Somebody should tell me when to stop 😀

Jan Didden
 
planet10 said:


The premise of ABX is that everything sounds the same, so that is all it could prove.

I'm puzzled by this statement. It's logically impossible to *prove* that no difference exists in any case. It's only possible to demonstrate that under the specific test conditions, no difference was detected. [or possibly that 'no statistically significant result was obtained']
Thus, I'm puzzled as to how ABX can 'prove' that everything sounds the same at all, let alone how this can be attributed to an a-priori assumption.


The forced choice affects the beta such that it actually can't do anything useful.

I must be slow. ANY testing methodolgy would seem to involve a 'forced choice' in the sense of providing an answer. If you're suggesting that the introduction of a 3rd sample changes the structure of the test, I'd be interested in seeing the reasoning.


I would infer from this that you would say that eliminating X altogether and running a straight comparison between Unknown Entity A and Unknown Entity B is better [maybe I'm missing something, as the only other conclusion is 'testing doesn't work']. I have never seen an analysis, but to my laymans perspective this seems to be a more stringent and objectionable test since you aren't provided the opportunity to 'recalibrate' against a known component. IMHO this is the benefit of an ABX approach over an A/B - you are provided as much opportunity as possible to ground yourself in a known state before making a choice.

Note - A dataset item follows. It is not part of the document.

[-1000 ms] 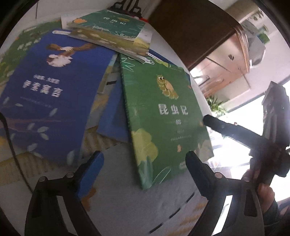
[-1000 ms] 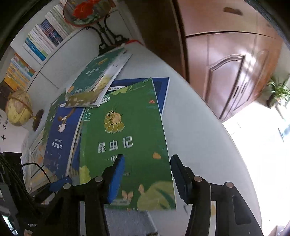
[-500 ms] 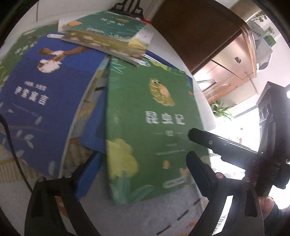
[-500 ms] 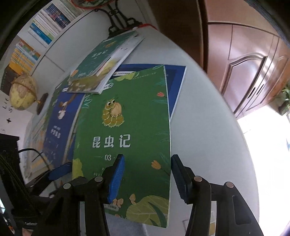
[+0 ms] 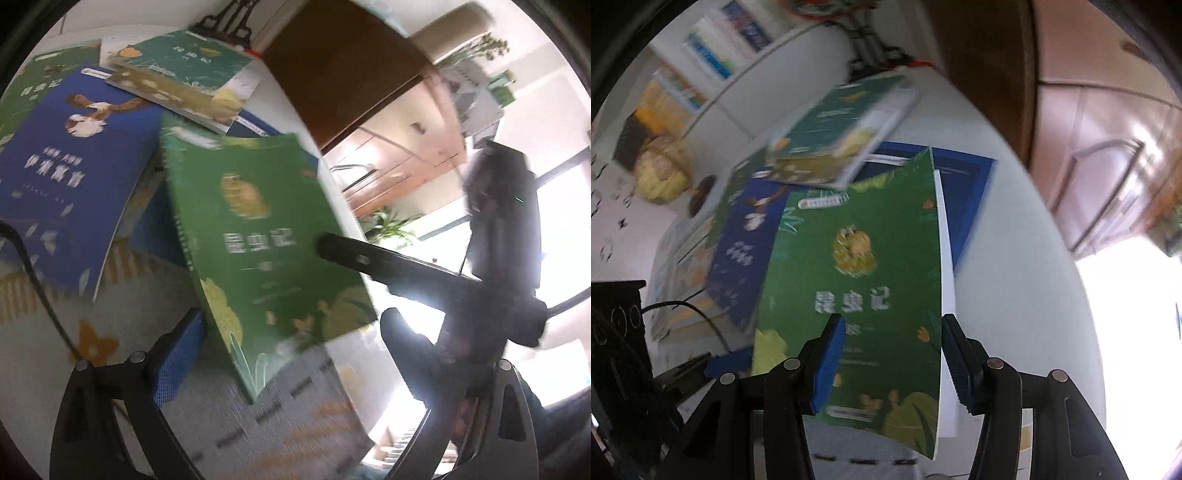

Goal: Organize books

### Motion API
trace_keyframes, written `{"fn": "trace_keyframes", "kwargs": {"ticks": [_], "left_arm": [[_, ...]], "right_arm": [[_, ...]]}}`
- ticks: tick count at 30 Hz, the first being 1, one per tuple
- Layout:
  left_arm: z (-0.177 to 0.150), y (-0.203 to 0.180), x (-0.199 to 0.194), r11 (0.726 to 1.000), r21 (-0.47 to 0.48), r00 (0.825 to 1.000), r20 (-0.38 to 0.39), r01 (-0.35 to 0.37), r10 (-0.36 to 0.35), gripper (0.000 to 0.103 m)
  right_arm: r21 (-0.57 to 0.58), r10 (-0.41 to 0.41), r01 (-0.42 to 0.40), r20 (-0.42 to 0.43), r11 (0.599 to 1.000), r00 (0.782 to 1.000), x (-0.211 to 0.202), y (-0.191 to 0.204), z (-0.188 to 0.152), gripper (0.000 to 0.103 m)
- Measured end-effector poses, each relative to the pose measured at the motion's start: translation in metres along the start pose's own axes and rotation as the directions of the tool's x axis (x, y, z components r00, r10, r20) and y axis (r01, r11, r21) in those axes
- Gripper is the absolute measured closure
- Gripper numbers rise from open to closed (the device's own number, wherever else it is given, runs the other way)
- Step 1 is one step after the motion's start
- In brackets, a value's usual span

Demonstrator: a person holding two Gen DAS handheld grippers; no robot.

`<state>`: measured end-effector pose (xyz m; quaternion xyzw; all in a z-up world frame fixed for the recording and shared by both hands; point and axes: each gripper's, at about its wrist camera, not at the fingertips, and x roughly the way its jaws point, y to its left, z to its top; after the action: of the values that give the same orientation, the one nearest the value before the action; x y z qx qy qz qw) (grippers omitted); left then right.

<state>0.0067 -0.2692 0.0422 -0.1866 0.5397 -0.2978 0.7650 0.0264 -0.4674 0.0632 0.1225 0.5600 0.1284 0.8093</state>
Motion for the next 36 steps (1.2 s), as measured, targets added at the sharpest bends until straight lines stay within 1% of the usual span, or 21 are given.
{"fn": "trace_keyframes", "kwargs": {"ticks": [4, 7, 8, 11, 14, 17, 19, 20, 21, 22, 23, 24, 25, 26, 27, 29, 30, 31, 33, 34, 36], "left_arm": [[-0.008, 0.016, -0.021, 0.998, -0.057, 0.997, 0.056, -0.042, 0.045, 0.01], [-0.004, 0.045, -0.026, 0.988, -0.138, 0.992, 0.095, -0.065, 0.078, 0.01], [-0.003, 0.053, -0.029, 0.986, -0.155, 0.991, 0.106, -0.064, 0.081, 0.01], [0.005, 0.07, -0.027, 0.979, -0.197, 0.989, 0.128, -0.05, 0.077, 0.01], [0.007, 0.08, -0.017, 0.971, -0.227, 0.987, 0.127, -0.068, 0.099, 0.01], [0.004, 0.082, -0.01, 0.969, -0.238, 0.989, 0.117, -0.065, 0.095, 0.01], [0.003, 0.077, -0.014, 0.968, -0.245, 0.988, 0.125, -0.059, 0.092, 0.01], [0.002, 0.074, -0.019, 0.968, -0.247, 0.988, 0.139, -0.037, 0.073, 0.01], [0.003, 0.071, -0.026, 0.967, -0.255, 0.986, 0.164, 0.011, 0.032, 0.01], [0.004, 0.067, -0.035, 0.96, -0.265, 0.98, 0.193, 0.094, -0.043, 0.01], [0.004, 0.065, -0.041, 0.948, -0.273, 0.97, 0.221, 0.165, -0.105, 0.01], [0.004, 0.061, -0.049, 0.933, -0.272, 0.953, 0.253, 0.236, -0.167, 0.01], [0.006, 0.056, -0.053, 0.926, -0.262, 0.942, 0.267, 0.272, -0.201, 0.01], [0.008, 0.052, -0.053, 0.93, -0.248, 0.941, 0.272, 0.272, -0.203, 0.01], [0.01, 0.05, -0.052, 0.937, -0.237, 0.944, 0.269, 0.257, -0.191, 0.01], [0.013, 0.053, -0.036, 0.959, -0.232, 0.966, 0.234, 0.166, -0.111, 0.01], [0.015, 0.059, -0.023, 0.96, -0.252, 0.976, 0.207, 0.123, -0.071, 0.01], [0.017, 0.066, -0.011, 0.955, -0.275, 0.981, 0.183, 0.109, -0.059, 0.01], [0.016, 0.075, 0.002, 0.945, -0.313, 0.985, 0.167, 0.096, -0.045, 0.011], [0.017, 0.076, 0.003, 0.944, -0.314, 0.984, 0.172, 0.099, -0.046, 0.011], [0.017, 0.076, 0.002, 0.94, -0.322, 0.981, 0.186, 0.116, -0.057, 0.012]], "right_arm": [[-0.057, 0.056, -0.058, -0.038, 0.997, 0.998, 0.017, 0.027, 0.0, 0.05], [-0.092, 0.046, -0.05, -0.054, 0.994, 0.998, 0.038, 0.041, 0.002, 0.049], [-0.093, 0.045, -0.051, -0.066, 0.994, 0.997, 0.044, 0.041, 0.003, 0.049], [-0.051, 0.085, -0.09, -0.099, 0.995, 0.992, 0.056, 0.032, 0.004, 0.05], [-0.042, 0.071, -0.075, -0.089, 0.996, 0.994, 0.05, 0.027, 0.003, 0.05], [-0.052, 0.082, -0.087, -0.086, 0.995, 0.993, 0.048, 0.026, 0.0, 0.049], [-0.058, 0.076, -0.081, -0.083, 0.995, 0.994, 0.049, 0.028, 0.0, 0.048], [-0.061, 0.071, -0.076, -0.081, 0.995, 0.994, 0.049, 0.029, 0.0, 0.047], [-0.062, 0.068, -0.073, -0.077, 0.995, 0.995, 0.049, 0.029, -0.001, 0.047], [-0.059, 0.072, -0.077, -0.075, 0.995, 0.995, 0.049, 0.028, -0.001, 0.046], [-0.05, 0.084, -0.088, -0.075, 0.995, 0.994, 0.049, 0.026, 0.0, 0.046], [-0.037, 0.101, -0.104, -0.078, 0.994, 0.992, 0.049, 0.024, 0.0, 0.046], [-0.012, 0.139, -0.14, -0.083, 0.99, 0.987, 0.048, 0.02, 0.001, 0.041], [0.013, 0.179, -0.179, -0.089, 0.984, 0.98, 0.049, 0.015, 0.002, 0.036], [0.063, 0.238, -0.233, -0.091, 0.971, 0.967, 0.049, 0.009, 0.003, 0.034], [0.138, 0.305, -0.292, -0.088, 0.946, 0.948, 0.051, 0.0, 0.004, 0.033], [0.188, 0.348, -0.329, -0.08, 0.925, 0.934, 0.053, -0.006, 0.004, 0.032], [0.216, 0.375, -0.353, -0.072, 0.91, 0.924, 0.053, -0.009, 0.004, 0.03], [0.273, 0.447, -0.416, -0.063, 0.868, 0.892, 0.054, -0.016, 0.002, 0.03], [0.286, 0.455, -0.422, -0.061, 0.861, 0.888, 0.054, -0.017, 0.002, 0.03], [0.28, 0.452, -0.42, -0.061, 0.863, 0.89, 0.051, -0.015, 0.002, 0.03]]}}
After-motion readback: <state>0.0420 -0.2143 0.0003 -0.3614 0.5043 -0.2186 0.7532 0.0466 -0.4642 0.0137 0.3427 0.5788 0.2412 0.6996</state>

ABX is psudeo-science at its best, and besides the death blow above has all sorts of other weaknesses (like how much does the switch-box itself obsure?)

dave


The fact that you mention 'switch box' indicates to me that you are talking about ABX differently than I am, or at least how I intended to. I may be deviating from acceped terminology or practice, but I take 'ABX' to be an abstract/logical methodology for evaluation. It's pretty simple conceptually

Listen to known entity A as much as you want
Listen to known entity B as much as you want
Listen to unknown entity X,
[repeat at will, switching between A,B,X]
Eventually, identify X as either A or B


Suggesting that 'ABX' in this logical definition is 'useless' seems to be a stretch. This is how the majority of progress on perceptual coding has been made, and despite it being uninteresting to audiophiles I find the ability to throw out 80+% of a signal and still end up with something half-way decent pretty remarkable.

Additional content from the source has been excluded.